La grand-mère mortellement poignardée
L’autopsie pratiquée sur le corps de la grand-mère, âgée de 74 ans, révèle des actes d’une « grande violence ». La victime a reçu trois coups de couteau au niveau du thorax et de l’abdomen. Portées avec une force importante, ces blessures ont provoqué une hémorragie interne massive à l’origine de son décès. Les médecins légistes ont également constaté plusieurs ecchymoses sur son visage, son thorax et ses bras. Des marques relevées au niveau du cou témoignent par ailleurs d’une tentative de strangulation manuelle.

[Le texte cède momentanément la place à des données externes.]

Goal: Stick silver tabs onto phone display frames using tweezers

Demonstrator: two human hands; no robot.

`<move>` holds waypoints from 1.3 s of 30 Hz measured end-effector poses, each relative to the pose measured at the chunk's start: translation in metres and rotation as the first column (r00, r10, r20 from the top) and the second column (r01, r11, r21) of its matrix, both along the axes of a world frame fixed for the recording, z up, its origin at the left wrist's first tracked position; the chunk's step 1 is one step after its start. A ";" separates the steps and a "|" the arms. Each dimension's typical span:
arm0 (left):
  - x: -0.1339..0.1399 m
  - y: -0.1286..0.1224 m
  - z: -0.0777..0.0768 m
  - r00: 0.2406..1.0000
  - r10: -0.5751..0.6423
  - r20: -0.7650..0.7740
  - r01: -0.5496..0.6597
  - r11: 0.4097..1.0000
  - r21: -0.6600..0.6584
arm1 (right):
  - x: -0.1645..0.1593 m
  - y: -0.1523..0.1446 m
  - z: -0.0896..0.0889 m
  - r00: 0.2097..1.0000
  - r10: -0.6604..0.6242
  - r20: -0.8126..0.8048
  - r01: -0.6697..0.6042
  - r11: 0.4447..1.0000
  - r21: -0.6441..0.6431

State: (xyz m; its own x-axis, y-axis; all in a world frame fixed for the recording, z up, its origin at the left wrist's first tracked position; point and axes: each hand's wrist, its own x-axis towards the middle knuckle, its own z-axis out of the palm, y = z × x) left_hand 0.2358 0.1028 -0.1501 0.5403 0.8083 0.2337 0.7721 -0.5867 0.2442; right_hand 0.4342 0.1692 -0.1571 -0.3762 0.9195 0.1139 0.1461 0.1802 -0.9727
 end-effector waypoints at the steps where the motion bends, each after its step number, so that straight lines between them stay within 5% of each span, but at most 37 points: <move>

Celle-ci pourrait également avoir contribué à la mort de la septuagénaire.
Les deux enfants tués d’un tir dans le dos
Les deux garçons, âgés de 6 et 10 ans, ont été tués à l’aide d’un fusil de chasse de calibre 12 à canons juxtaposés. Chacun des enfants a été atteint par un tir unique dans le dos, effectué à courte distance. Les examens n’ont mis en évidence aucune autre blessure ni trace de lutte sur leurs corps.

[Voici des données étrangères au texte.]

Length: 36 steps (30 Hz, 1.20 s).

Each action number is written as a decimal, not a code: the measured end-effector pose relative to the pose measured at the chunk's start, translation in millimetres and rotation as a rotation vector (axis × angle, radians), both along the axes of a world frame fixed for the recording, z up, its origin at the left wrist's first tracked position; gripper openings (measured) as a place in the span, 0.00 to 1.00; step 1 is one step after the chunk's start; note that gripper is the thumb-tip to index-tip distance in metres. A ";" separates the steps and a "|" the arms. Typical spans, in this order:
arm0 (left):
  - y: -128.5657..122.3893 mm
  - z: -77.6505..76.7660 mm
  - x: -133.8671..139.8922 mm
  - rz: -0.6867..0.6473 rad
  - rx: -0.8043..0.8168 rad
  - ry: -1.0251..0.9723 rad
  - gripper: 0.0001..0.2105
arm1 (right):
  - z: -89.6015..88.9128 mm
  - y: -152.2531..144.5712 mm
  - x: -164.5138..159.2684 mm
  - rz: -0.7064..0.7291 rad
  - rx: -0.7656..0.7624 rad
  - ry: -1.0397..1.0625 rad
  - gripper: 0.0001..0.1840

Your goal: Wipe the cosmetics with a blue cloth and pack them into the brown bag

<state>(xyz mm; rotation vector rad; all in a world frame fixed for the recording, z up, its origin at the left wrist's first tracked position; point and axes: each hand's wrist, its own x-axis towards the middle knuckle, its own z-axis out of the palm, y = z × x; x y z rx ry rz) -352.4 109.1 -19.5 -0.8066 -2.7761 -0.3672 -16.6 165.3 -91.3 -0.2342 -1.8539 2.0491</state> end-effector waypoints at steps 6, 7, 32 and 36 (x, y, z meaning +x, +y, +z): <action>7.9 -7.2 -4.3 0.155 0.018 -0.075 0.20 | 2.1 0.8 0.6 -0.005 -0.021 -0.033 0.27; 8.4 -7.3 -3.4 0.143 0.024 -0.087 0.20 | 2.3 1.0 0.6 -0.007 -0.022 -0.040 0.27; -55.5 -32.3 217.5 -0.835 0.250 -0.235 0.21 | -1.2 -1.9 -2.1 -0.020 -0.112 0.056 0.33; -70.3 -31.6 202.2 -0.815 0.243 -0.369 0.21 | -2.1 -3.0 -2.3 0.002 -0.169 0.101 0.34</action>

Le père retrouvé mort avec la même arme
Âgé de 42 ans, le père des deux enfants demeure considéré comme l’auteur présumé des trois homicides. Selon l’autopsie, il s’est donné la mort avec le même fusil de chasse, en se tirant une balle sous le menton. Le tir a été effectué « à bout touchant », c’est-à -dire avec le canon directement placé contre la peau.

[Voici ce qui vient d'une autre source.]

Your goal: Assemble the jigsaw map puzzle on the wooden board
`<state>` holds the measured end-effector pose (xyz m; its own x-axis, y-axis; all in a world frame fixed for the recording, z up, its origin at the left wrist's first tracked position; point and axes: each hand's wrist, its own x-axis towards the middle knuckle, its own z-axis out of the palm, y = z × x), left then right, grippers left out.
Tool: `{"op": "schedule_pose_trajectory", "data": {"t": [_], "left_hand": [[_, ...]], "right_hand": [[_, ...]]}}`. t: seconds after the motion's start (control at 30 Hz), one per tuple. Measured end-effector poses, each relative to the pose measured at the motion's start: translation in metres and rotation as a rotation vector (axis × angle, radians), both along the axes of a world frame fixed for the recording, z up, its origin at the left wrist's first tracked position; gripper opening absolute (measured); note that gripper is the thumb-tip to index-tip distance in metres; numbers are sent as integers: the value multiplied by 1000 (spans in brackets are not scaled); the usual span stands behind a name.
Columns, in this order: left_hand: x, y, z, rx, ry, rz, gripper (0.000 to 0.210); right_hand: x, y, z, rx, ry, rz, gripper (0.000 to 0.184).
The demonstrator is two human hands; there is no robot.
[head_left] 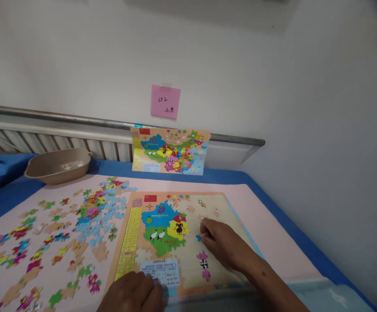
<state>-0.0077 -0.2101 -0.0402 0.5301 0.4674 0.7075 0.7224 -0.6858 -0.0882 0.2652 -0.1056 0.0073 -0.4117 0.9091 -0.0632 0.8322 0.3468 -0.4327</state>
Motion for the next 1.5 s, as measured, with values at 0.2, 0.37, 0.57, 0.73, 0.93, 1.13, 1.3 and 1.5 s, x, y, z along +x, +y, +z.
{"op": "schedule_pose_trajectory", "data": {"t": [0.2,0.37,0.57,0.73,0.93,1.13,1.3,1.5], "left_hand": [[2,-2,10,-40,-5,-31,25],[1,-2,10,-45,-12,-27,22],[3,-1,12,-28,-15,-30,24],[3,-1,11,-25,3,-14,30],[2,0,4,-7,-11,-3,28],[2,-1,9,-29,-8,-23,27],[2,-3,14,-53,2,-30,25],[1,-3,8,-42,-8,-27,23]], "right_hand": [[5,7,-1,-49,137,29,14],[7,10,-4,-47,138,26,15],[7,9,-3,-44,118,19,15],[5,6,-2,-17,63,-9,10],[2,1,0,49,-58,-18,13],[1,1,-2,61,-80,1,13],[4,3,-6,56,-82,20,10],[8,3,-3,70,-53,39,8]]}}
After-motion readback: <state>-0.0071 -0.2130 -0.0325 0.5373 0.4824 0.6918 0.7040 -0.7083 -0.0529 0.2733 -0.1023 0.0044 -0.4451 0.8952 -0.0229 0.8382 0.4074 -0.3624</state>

L’ensemble des constatations médico-légales renforce ainsi de manière quasi certaine la piste privilégiée par les enquêteurs : celle d’un homme ayant successivement tué sa belle-mère et ses deux enfants avant de mettre fin à ses jours. L’enquête se poursuit afin de reconstituer précisément la chronologie des faits et de déterminer les circonstances ayant conduit à ce drame familial.